• Task to carry out
Copy every line that holds the string "motion" from the data below.

• Listed records
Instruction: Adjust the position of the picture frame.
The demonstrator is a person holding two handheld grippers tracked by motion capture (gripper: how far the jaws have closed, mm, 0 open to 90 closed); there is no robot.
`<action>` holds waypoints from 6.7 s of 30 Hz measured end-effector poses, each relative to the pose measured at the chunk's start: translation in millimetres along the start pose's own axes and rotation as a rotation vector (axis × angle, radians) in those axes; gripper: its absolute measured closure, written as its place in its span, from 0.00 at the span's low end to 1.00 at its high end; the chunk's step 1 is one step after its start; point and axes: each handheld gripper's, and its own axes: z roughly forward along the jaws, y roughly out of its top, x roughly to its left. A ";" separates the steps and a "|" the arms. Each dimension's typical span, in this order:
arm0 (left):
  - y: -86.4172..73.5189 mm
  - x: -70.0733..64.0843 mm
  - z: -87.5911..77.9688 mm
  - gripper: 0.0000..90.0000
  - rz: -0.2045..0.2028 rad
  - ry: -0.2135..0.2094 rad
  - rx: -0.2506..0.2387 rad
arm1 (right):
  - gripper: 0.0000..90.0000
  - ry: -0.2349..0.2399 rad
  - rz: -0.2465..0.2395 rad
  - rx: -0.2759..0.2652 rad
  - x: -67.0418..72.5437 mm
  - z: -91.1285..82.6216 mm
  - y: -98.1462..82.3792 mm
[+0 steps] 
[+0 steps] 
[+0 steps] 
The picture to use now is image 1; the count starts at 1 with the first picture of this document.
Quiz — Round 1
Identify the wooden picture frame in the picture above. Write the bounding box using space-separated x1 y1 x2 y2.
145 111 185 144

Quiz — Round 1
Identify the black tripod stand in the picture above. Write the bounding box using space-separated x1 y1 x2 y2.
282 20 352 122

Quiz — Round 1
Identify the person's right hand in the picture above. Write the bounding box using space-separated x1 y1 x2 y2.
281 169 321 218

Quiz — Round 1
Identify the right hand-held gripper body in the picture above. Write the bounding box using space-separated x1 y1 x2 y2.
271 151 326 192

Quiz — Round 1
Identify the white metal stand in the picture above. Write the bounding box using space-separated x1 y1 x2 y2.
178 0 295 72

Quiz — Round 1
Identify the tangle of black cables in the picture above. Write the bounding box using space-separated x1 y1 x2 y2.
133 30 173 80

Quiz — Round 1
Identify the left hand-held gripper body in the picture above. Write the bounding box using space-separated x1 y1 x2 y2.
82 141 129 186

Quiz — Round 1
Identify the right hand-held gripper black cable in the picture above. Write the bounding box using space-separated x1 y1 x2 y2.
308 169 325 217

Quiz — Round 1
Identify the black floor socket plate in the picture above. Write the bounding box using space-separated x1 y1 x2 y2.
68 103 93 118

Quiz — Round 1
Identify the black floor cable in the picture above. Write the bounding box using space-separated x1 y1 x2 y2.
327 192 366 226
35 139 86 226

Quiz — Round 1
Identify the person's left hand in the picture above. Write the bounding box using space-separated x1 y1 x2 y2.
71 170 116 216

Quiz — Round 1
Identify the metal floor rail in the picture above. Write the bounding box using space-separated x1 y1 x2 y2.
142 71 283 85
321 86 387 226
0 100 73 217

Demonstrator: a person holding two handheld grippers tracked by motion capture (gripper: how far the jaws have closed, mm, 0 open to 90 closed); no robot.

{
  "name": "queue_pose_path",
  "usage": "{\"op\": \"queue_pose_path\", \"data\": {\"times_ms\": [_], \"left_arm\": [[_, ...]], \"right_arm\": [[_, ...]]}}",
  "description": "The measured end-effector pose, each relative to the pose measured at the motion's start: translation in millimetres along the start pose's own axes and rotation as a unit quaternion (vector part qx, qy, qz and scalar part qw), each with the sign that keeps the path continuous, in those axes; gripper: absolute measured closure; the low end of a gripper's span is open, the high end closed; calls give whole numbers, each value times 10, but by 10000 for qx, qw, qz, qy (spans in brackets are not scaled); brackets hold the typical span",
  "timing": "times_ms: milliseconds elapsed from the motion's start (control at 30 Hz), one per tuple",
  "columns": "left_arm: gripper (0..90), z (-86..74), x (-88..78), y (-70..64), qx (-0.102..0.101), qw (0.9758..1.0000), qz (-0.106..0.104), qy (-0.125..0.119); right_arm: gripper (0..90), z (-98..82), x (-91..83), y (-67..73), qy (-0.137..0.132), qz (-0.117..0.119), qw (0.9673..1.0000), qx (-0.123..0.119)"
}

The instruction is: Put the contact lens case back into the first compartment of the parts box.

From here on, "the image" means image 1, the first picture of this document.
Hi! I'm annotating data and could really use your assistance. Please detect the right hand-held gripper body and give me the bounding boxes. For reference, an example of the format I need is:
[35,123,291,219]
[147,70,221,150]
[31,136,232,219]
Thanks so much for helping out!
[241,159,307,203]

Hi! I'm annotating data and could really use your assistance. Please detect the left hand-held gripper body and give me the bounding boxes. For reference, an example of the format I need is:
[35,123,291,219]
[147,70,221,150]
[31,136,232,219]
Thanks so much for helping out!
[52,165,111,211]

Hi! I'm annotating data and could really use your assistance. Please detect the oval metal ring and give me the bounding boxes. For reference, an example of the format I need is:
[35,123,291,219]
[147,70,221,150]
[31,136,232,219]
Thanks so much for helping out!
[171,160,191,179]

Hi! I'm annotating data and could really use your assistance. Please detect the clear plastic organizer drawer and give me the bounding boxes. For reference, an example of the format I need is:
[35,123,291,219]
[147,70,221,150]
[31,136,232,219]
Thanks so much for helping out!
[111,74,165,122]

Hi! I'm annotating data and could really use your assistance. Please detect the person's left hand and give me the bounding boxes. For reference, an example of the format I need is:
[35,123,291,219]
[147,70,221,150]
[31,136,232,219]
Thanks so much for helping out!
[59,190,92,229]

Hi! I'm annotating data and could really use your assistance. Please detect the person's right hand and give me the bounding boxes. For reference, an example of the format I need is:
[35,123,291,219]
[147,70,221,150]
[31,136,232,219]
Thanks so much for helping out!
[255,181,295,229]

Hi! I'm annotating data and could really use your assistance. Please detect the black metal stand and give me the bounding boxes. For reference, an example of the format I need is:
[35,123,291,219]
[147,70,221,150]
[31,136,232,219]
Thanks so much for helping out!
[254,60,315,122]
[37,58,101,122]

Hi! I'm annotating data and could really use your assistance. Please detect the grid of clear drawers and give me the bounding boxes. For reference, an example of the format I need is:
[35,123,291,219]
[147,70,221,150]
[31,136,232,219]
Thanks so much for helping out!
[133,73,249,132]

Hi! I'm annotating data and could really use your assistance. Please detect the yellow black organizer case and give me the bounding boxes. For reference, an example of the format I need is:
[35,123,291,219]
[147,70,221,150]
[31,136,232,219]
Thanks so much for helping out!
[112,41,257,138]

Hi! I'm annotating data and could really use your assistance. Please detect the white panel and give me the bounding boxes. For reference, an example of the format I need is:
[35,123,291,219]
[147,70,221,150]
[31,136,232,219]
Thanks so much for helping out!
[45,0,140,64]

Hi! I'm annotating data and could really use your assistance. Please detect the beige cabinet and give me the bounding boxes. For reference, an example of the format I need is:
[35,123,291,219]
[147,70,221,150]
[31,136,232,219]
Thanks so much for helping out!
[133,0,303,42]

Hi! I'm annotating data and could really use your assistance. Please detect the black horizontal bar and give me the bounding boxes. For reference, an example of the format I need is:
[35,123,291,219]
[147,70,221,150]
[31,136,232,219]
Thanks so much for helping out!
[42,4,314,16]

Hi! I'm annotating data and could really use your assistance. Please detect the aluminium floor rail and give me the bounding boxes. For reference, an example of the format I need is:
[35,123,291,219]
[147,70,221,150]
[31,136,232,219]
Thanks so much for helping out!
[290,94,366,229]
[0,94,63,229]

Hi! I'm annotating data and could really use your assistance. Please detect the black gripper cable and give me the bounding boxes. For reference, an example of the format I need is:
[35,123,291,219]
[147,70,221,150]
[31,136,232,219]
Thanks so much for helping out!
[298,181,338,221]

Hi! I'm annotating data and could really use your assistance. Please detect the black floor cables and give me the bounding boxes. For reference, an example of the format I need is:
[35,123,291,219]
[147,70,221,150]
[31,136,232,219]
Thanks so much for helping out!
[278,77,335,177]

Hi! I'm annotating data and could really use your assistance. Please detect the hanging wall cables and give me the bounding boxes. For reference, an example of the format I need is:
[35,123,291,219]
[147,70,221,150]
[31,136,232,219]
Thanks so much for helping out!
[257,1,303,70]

• Exercise result
The demonstrator is a person holding two handheld grippers tracked by motion capture (gripper: how far the jaws have closed, mm, 0 open to 90 closed); there is no robot.
Demonstrator: a person holding two handheld grippers tracked by motion capture (gripper: how far the jaws have closed, mm, 0 open to 90 closed); no robot.
  "description": "The measured end-effector pose, each relative to the pose measured at the motion's start: translation in millimetres along the start pose's own axes and rotation as a unit quaternion (vector part qx, qy, qz and scalar part qw), each with the sign that keeps the path continuous, in those axes; gripper: absolute measured closure; the low end of a gripper's span is open, the high end closed; calls give whole numbers, each value times 10, but by 10000 for qx, qw, qz, qy (spans in brackets are not scaled); brackets hold the typical span",
  "timing": "times_ms: milliseconds elapsed from the motion's start (control at 30 Hz), one per tuple",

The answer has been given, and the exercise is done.